The handbook omits one strong justification for an Australian industry policy, our volatile exchange rate, which is taken on wild rides by volatile commodity prices. That volatility has done more to wipe out our manufacturing industries than any changes in tariffs or other specific policies. Economists’ arguments against industry policy generally assume there is a world with stable exchange rates.

An industry policy can be subsidiary to a general policy to broaden our economic base to reduce our dependence on commodity prices, and to decarbonize the entire economy. Such thinking is evident in another CPD paper Capital for kilowatts: The (non)-inflationary impacts of the green transition by Toby Phillips and Esther Koh, which is more realistic in that it sees industry policy in this broader context.

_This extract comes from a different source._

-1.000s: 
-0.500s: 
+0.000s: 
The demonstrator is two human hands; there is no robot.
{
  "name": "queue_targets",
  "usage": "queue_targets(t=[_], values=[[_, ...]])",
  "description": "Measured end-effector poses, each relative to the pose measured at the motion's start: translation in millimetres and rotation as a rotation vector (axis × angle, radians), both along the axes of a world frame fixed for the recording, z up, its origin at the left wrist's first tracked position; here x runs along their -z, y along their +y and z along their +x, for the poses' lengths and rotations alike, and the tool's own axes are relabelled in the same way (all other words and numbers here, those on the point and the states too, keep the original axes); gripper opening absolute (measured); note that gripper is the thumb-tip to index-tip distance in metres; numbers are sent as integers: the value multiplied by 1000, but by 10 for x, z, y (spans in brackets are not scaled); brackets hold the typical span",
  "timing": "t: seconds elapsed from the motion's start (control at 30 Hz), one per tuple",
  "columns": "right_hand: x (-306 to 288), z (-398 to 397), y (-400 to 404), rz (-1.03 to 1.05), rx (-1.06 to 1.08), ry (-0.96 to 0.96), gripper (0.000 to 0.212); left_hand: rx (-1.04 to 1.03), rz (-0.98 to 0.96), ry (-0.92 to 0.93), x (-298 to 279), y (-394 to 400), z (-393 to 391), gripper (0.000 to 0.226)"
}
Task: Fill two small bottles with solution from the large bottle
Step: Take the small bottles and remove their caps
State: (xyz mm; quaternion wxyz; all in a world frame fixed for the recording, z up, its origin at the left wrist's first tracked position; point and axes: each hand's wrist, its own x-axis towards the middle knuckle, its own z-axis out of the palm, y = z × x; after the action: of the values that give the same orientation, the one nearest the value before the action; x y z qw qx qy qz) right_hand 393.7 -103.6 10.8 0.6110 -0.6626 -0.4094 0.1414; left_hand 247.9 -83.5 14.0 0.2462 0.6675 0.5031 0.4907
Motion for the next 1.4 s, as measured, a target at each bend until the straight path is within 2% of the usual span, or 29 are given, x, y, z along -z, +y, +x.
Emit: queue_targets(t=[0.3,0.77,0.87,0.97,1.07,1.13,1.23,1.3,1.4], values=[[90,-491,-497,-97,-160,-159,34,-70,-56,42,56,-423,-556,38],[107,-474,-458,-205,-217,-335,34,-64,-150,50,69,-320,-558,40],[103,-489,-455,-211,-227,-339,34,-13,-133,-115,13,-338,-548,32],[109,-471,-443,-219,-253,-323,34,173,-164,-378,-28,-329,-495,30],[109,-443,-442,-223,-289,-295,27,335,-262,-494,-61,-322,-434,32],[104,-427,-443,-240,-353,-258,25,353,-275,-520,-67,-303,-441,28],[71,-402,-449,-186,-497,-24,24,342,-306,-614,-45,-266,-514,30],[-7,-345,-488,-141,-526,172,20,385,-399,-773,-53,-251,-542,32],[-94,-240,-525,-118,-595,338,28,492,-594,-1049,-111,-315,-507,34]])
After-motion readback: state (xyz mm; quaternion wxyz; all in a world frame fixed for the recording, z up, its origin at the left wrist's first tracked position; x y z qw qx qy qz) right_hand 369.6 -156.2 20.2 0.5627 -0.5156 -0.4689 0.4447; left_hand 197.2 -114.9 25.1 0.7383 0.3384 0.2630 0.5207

Another justification for an industry policy relates to cooperation with other countries that seek to diversify their sources of gas and critical minerals. On the ABC’s Saturday Extra last week Nick Bryant interviewed European Union Energy Commissioner Kadri Simson, who described areas where the EU could cooperate with Australia to reduce its dependence on Russian gas and on a limited number of sources of critical minerals: EU Energy Commissioner's stark warning to Australia. (10 minutes). Economic textbooks cite the doctrine of comparative advantage to argue against notions such as supply chain security, but that’s in the assumed context of countries wishing to cooperate to share the gains from trade. If countries have different objectives, policies to develop particular industries can easily be justified.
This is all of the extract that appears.